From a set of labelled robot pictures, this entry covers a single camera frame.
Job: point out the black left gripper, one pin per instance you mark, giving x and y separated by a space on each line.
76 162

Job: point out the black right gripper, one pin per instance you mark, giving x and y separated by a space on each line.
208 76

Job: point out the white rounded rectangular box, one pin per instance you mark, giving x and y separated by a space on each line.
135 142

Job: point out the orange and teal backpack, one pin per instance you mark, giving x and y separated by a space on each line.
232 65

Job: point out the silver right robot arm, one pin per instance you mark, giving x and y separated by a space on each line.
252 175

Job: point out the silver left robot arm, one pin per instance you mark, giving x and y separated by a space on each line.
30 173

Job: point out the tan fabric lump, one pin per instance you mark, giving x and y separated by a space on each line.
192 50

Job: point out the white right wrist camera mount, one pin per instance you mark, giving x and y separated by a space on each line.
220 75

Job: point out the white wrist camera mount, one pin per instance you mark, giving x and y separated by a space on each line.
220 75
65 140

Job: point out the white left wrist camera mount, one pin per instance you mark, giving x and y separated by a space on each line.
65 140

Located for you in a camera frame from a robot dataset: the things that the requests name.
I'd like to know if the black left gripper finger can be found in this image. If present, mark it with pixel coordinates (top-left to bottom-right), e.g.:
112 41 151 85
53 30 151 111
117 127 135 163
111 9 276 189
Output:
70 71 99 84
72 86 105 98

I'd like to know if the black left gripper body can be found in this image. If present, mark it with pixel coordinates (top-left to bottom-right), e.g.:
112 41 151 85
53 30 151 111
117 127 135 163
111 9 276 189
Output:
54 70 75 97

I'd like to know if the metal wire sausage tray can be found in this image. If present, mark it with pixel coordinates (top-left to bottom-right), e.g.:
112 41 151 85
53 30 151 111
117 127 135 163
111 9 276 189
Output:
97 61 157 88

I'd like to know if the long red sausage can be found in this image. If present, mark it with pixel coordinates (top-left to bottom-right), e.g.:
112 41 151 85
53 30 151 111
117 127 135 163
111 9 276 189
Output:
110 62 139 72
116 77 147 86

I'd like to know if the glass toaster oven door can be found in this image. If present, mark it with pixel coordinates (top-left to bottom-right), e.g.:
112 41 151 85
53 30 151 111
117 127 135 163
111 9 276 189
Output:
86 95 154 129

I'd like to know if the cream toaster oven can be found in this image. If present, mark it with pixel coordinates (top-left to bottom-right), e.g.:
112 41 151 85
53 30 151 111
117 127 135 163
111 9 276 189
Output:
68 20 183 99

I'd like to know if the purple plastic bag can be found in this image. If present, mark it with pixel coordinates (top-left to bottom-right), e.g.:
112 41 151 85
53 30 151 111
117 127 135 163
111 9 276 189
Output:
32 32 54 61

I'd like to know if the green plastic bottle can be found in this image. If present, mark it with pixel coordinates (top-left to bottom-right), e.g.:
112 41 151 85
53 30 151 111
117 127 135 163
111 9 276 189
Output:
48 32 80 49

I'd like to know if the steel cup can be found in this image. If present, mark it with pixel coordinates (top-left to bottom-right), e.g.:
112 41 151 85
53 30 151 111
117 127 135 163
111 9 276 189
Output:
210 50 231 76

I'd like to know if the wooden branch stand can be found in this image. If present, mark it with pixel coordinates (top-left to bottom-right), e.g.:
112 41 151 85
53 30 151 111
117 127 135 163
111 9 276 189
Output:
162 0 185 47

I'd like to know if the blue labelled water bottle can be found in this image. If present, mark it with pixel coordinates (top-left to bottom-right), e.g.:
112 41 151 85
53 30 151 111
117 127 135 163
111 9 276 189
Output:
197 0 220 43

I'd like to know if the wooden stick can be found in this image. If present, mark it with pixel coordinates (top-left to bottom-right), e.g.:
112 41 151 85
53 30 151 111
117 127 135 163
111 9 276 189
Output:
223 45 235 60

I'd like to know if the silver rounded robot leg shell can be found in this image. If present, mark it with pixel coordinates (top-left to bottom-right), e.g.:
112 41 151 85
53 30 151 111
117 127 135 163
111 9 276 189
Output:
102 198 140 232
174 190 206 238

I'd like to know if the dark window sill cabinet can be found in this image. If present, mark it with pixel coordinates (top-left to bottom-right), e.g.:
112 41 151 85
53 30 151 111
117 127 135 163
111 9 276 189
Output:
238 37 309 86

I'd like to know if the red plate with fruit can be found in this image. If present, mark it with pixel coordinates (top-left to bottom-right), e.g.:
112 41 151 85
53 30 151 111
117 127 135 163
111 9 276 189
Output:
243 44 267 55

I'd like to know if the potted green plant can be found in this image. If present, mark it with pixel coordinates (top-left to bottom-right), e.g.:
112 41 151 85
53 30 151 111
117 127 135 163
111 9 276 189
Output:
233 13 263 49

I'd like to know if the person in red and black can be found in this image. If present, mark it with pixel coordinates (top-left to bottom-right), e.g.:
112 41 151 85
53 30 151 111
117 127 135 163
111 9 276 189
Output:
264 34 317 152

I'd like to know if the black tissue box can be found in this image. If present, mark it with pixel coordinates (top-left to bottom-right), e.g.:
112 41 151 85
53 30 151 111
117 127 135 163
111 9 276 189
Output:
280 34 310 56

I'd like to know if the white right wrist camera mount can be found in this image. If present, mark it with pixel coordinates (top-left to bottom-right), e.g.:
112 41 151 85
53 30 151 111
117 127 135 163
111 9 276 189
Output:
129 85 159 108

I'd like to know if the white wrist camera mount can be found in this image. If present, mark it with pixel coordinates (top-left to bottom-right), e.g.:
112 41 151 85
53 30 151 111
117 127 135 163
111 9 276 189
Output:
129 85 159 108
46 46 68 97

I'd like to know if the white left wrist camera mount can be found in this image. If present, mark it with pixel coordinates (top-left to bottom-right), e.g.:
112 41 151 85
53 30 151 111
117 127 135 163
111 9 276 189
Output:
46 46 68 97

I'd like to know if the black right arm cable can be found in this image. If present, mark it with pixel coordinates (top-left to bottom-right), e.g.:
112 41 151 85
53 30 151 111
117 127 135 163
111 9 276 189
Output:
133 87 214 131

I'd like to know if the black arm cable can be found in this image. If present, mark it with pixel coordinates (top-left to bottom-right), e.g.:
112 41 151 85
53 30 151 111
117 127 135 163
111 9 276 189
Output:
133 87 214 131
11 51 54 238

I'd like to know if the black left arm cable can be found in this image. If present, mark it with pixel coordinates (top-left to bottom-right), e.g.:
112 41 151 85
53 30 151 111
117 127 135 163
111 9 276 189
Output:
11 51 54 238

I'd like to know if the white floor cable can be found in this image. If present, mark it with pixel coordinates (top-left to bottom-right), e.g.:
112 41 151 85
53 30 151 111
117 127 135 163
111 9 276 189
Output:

-------

— Problem details —
Without any alteration, the preceding material should be retyped in full.

— Solution to this problem —
From a set of labelled robot pictures, this entry covers a single camera frame.
Job: point out the black left gripper, one pin per instance you mark, giving x and y separated by a space on each line.
76 162

Job: point out the black right gripper, one pin per instance you mark, giving x and y separated by a space on each line.
208 76

Job: point out the white rounded rectangular box, one pin per instance you mark, giving x and y separated by a space on each line.
135 142

Job: point out the orange and teal backpack, one pin per instance you mark, giving x and y separated by a space on each line.
232 65

Job: point out the silver right robot arm, one pin per instance you mark, giving x and y separated by a space on each line.
252 175

Job: point out the silver left robot arm, one pin per instance you mark, giving x and y separated by a space on each line.
30 173

Job: point out the tan fabric lump, one pin per instance you mark, giving x and y separated by a space on each line.
192 50

Job: point out the white right wrist camera mount, one pin per instance you mark, giving x and y separated by a space on each line.
220 75

Job: point out the white wrist camera mount, one pin per instance you mark, giving x and y separated by a space on each line.
220 75
65 140

Job: point out the white left wrist camera mount, one pin per instance you mark, giving x and y separated by a space on each line.
65 140

Located for you in a camera frame from a robot dataset: the things that the requests name.
I'd like to know if the black left gripper finger can be found in this image. If present, mark it with pixel coordinates (top-left to bottom-right), e.g.:
112 41 151 85
53 30 151 111
117 127 135 163
111 9 276 189
Output:
70 71 99 84
72 86 105 98

I'd like to know if the black left gripper body can be found in this image. If present, mark it with pixel coordinates (top-left to bottom-right), e.g.:
112 41 151 85
53 30 151 111
117 127 135 163
111 9 276 189
Output:
54 70 75 97

I'd like to know if the metal wire sausage tray can be found in this image. If present, mark it with pixel coordinates (top-left to bottom-right), e.g.:
112 41 151 85
53 30 151 111
117 127 135 163
111 9 276 189
Output:
97 61 157 88

I'd like to know if the long red sausage can be found in this image. If present, mark it with pixel coordinates (top-left to bottom-right), e.g.:
112 41 151 85
53 30 151 111
117 127 135 163
111 9 276 189
Output:
110 62 139 72
116 77 147 86

I'd like to know if the glass toaster oven door can be found in this image. If present, mark it with pixel coordinates (top-left to bottom-right), e.g.:
112 41 151 85
53 30 151 111
117 127 135 163
111 9 276 189
Output:
86 95 154 129

I'd like to know if the cream toaster oven can be found in this image. If present, mark it with pixel coordinates (top-left to bottom-right), e.g.:
112 41 151 85
53 30 151 111
117 127 135 163
111 9 276 189
Output:
68 20 183 99

I'd like to know if the purple plastic bag can be found in this image. If present, mark it with pixel coordinates (top-left to bottom-right), e.g.:
112 41 151 85
53 30 151 111
117 127 135 163
111 9 276 189
Output:
32 32 54 61

I'd like to know if the green plastic bottle can be found in this image. If present, mark it with pixel coordinates (top-left to bottom-right), e.g.:
112 41 151 85
53 30 151 111
117 127 135 163
111 9 276 189
Output:
48 32 80 49

I'd like to know if the steel cup can be found in this image. If present, mark it with pixel coordinates (top-left to bottom-right), e.g.:
112 41 151 85
53 30 151 111
117 127 135 163
111 9 276 189
Output:
210 50 231 76

I'd like to know if the wooden branch stand can be found in this image. If present, mark it with pixel coordinates (top-left to bottom-right), e.g.:
112 41 151 85
53 30 151 111
117 127 135 163
111 9 276 189
Output:
162 0 185 47

I'd like to know if the blue labelled water bottle can be found in this image. If present, mark it with pixel coordinates (top-left to bottom-right), e.g.:
112 41 151 85
53 30 151 111
117 127 135 163
111 9 276 189
Output:
197 0 220 43

I'd like to know if the wooden stick can be found in this image. If present, mark it with pixel coordinates (top-left to bottom-right), e.g.:
112 41 151 85
53 30 151 111
117 127 135 163
111 9 276 189
Output:
223 45 235 60

I'd like to know if the silver rounded robot leg shell can be found in this image. If present, mark it with pixel coordinates (top-left to bottom-right), e.g.:
112 41 151 85
53 30 151 111
117 127 135 163
111 9 276 189
Output:
102 198 140 232
174 190 206 238

I'd like to know if the dark window sill cabinet can be found in this image. If present, mark it with pixel coordinates (top-left to bottom-right), e.g.:
112 41 151 85
53 30 151 111
117 127 135 163
111 9 276 189
Output:
238 37 309 86

I'd like to know if the red plate with fruit can be found in this image. If present, mark it with pixel coordinates (top-left to bottom-right), e.g.:
112 41 151 85
53 30 151 111
117 127 135 163
111 9 276 189
Output:
243 44 267 55

I'd like to know if the potted green plant can be found in this image. If present, mark it with pixel coordinates (top-left to bottom-right), e.g.:
112 41 151 85
53 30 151 111
117 127 135 163
111 9 276 189
Output:
233 13 263 49

I'd like to know if the person in red and black can be found in this image. If present, mark it with pixel coordinates (top-left to bottom-right), e.g.:
112 41 151 85
53 30 151 111
117 127 135 163
111 9 276 189
Output:
264 34 317 152

I'd like to know if the black tissue box can be found in this image. If present, mark it with pixel coordinates (top-left to bottom-right), e.g.:
112 41 151 85
53 30 151 111
117 127 135 163
111 9 276 189
Output:
280 34 310 56

I'd like to know if the white right wrist camera mount can be found in this image. If present, mark it with pixel coordinates (top-left to bottom-right), e.g.:
112 41 151 85
53 30 151 111
117 127 135 163
111 9 276 189
Output:
129 85 159 108

I'd like to know if the white wrist camera mount can be found in this image. If present, mark it with pixel coordinates (top-left to bottom-right), e.g.:
112 41 151 85
53 30 151 111
117 127 135 163
111 9 276 189
Output:
129 85 159 108
46 46 68 97

I'd like to know if the white left wrist camera mount can be found in this image. If present, mark it with pixel coordinates (top-left to bottom-right), e.g.:
112 41 151 85
53 30 151 111
117 127 135 163
111 9 276 189
Output:
46 46 68 97

I'd like to know if the black right arm cable can be found in this image. If present, mark it with pixel coordinates (top-left to bottom-right), e.g.:
112 41 151 85
53 30 151 111
117 127 135 163
111 9 276 189
Output:
133 87 214 131

I'd like to know if the black arm cable can be found in this image. If present, mark it with pixel coordinates (top-left to bottom-right), e.g.:
112 41 151 85
53 30 151 111
117 127 135 163
111 9 276 189
Output:
133 87 214 131
11 51 54 238

I'd like to know if the black left arm cable can be found in this image. If present, mark it with pixel coordinates (top-left to bottom-right), e.g.:
112 41 151 85
53 30 151 111
117 127 135 163
111 9 276 189
Output:
11 51 54 238

I'd like to know if the white floor cable can be found in this image. If present, mark it with pixel coordinates (top-left to bottom-right), e.g.:
112 41 151 85
53 30 151 111
117 127 135 163
111 9 276 189
Output:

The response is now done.